Learn R Programming

ClassifyR (version 1.6.2)

KolmogorovSmirnovSelection: Selection of Differential Distributions with Kolmogorov-Smirnov Distance

Description

Ranks features by largest Kolmogorov-Smirnov distance and chooses the features which have best resubstitution performance.

Usage

"KolmogorovSmirnovSelection"(expression, classes, ...) "KolmogorovSmirnovSelection"(expression, datasetName, trainParams, predictParams, resubstituteParams, ..., selectionName, verbose = 3)

Arguments

expression
Either a matrix or ExpressionSet containing the training data. For a matrix, the rows are features, and the columns are samples.
classes
A vector of class labels.
datasetName
A name for the dataset used. Stored in the result.
trainParams
A container of class TrainParams describing the classifier to use for training.
predictParams
A container of class PredictParams describing how prediction is to be done.
resubstituteParams
An object of class ResubstituteParams describing the performance measure to consider and the numbers of top features to try for resubstitution classification.
...
For the matrix method, variables passed to the ExpressionSet method.
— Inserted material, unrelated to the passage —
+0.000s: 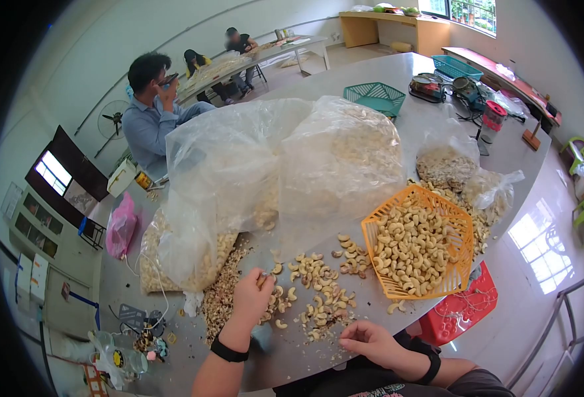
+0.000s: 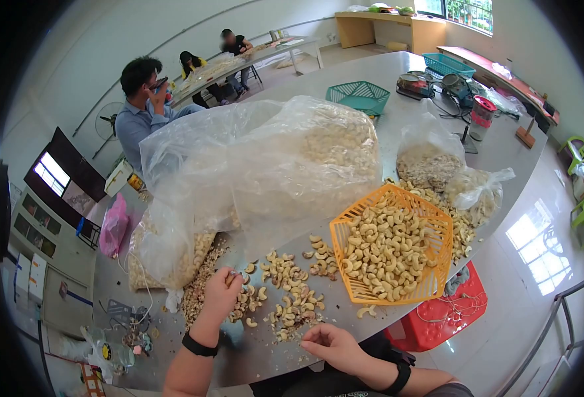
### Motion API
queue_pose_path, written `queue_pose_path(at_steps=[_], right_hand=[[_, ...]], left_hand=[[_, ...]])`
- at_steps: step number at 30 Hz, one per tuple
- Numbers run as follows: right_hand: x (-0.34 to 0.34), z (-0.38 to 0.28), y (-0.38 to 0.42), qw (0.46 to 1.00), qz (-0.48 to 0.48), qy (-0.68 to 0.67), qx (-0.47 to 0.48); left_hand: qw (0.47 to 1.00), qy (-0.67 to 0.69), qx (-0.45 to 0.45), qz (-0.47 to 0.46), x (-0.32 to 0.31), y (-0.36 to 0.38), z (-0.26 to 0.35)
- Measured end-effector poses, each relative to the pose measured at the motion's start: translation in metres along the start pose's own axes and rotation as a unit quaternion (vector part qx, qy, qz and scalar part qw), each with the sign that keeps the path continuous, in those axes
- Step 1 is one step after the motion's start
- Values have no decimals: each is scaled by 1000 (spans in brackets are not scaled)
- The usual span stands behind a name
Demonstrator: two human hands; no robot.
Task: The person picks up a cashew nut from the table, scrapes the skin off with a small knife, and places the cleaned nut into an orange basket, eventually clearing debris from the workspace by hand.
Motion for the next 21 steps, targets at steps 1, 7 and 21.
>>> queue_pose_path(at_steps=[1, 7, 21], right_hand=[[0, 0, 0, 1000, -1, 1, 2], [-1, 1, 0, 1000, -4, -1, -2], [-4, 0, 0, 1000, -14, 8, 12]], left_hand=[[1000, 28, -2, 8, 1, 0, -3], [985, 163, 1, 52, 11, 3, -4], [934, 343, 54, -87, 22, 26, 35]])
Point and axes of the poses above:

For the ExpressionSet method, the options to be passed to function ks.test.
selectionName
A name to identify this selection method by. Stored in the result.
verbose
A number between 0 and 3 for the amount of progress messages to give. This function only prints progress messages if the value is 3.

Value

An object of class SelectResult or a list of such objects, if the classifier which was used for determining resubstitution error rate made a number of prediction varieties.

Details

Features are sorted in order of biggest distance to smallest. The top number of features is used in a classifier, to determine which number of features has the best resubstitution performance.

Examples

Run this code
  if(require(sparsediscrim))
  {
    # First 20 features have bimodal distribution for Poor class. Other 80 features have normal distribution for
    # both classes.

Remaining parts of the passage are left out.